Não precisou andar muito para que soubesse se tratar de uma moça que viera junto do circo. Também não houve necessidade de dispor de muito tempo para compor as canções e arranjar os companheiros para esta que, sem que soubesse, seria sua última serenata. Isto porque o pai da moça do circo, já alertado sobre a reputação do rapaz, tinha se precavido com uma extensa vigilância para com a filha. Porém, não há vigia que seja imune a cochilos. Não tardou para que surgisse uma ocasião onde o homem tivesse de se ausentar do acampamento, o que por coincidência do destino, fora uma das mais belas noites de lua cheia daqueles dias. Fora assim, sob a luz da lua e em meio ao silêncio do acampamento que a melodia apaixonada da serenata despertou a todos. Apaixonada, a moça comovia-se com a melodia, completamente entregue. Mas não houve beijo, nem mesmo um abraço. Interrompendo a canção, um clarão correu pelo lugar. O barulho de tiro ecoou, mas as cordas do violão permaneceram intactas. O seresteiro caiu no chão, vítima da excelente mira do pai da moça. Todos correram, inclusive o seresteiro, recuperando-se do choque, mas sentindo a vida esvair-se junto da fonte de sangue que aflorava de seu peito. Todos perderam-se no mato, restando apenas o violão, ensanguentado e abandonado no acampamento.

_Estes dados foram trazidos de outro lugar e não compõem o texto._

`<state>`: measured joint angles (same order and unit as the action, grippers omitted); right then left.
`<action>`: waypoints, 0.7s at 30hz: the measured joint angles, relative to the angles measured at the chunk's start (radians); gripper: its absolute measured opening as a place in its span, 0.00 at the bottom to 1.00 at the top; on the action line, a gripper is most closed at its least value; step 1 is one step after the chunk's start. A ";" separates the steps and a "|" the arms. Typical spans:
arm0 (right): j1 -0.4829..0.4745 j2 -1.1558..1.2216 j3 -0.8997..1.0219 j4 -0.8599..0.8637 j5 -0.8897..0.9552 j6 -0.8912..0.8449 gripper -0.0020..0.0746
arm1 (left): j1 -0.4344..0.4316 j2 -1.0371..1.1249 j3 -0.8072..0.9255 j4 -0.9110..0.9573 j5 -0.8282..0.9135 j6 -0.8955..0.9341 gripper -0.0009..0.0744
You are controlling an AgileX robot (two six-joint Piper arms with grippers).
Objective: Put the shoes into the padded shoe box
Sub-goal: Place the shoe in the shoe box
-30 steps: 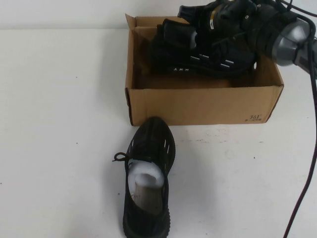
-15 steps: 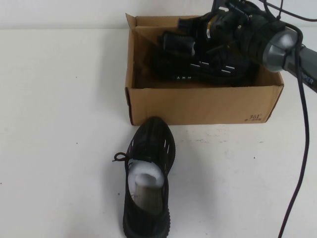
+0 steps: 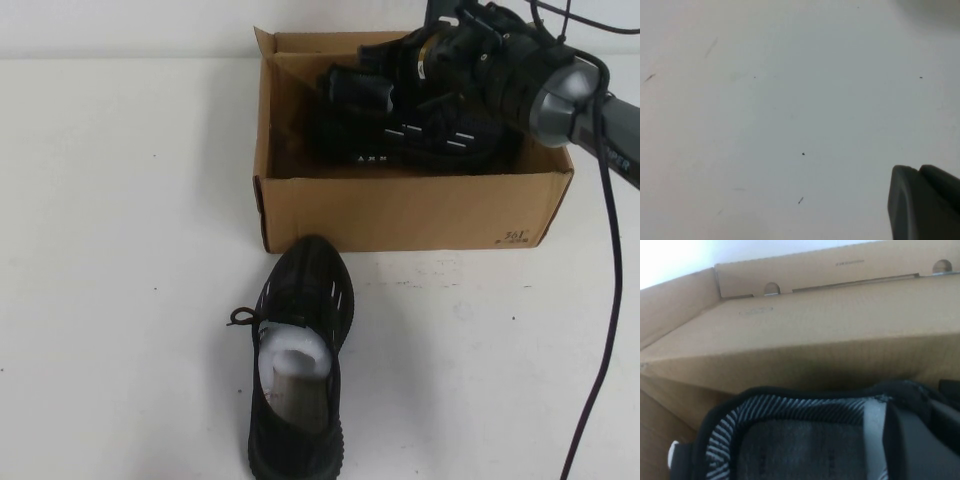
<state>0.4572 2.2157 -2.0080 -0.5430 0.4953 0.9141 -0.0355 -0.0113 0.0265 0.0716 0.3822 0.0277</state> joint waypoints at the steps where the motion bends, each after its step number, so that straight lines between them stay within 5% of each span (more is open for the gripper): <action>1: 0.000 0.002 -0.002 0.000 -0.003 0.000 0.04 | 0.000 0.000 0.000 0.000 0.000 0.000 0.01; 21: 0.000 0.042 -0.002 0.010 -0.036 -0.046 0.04 | 0.000 0.000 0.000 0.000 0.000 0.000 0.01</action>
<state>0.4572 2.2580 -2.0097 -0.5329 0.4592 0.8681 -0.0355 -0.0113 0.0265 0.0716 0.3822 0.0277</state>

A moça chorou e o pai, ainda com a espingarda fumegante, estava convicto de que seria questão de tempo até o rapaz cair morto. No dia seguinte, seus amigos e alguns participantes do circo procuraram o corpo, mas não encontraram nada além dos rastros do sangue coagulado deixado pela caminhada. Concluíram então que havia sido devorado por alguma fera e arrastado para outro lugar. Na certeza da morte, a existência do seresteiro passou a existir apenas nas recordações dos moradores daquele lugar. As ruas ficaram submersas sob um silêncio quase sacro, rompido apenas pela história de que, uma semana depois do ocorrido, a moça do circo havia empregado fuga, desaparecendo na garupa do cavalo de um indivíduo misterioso.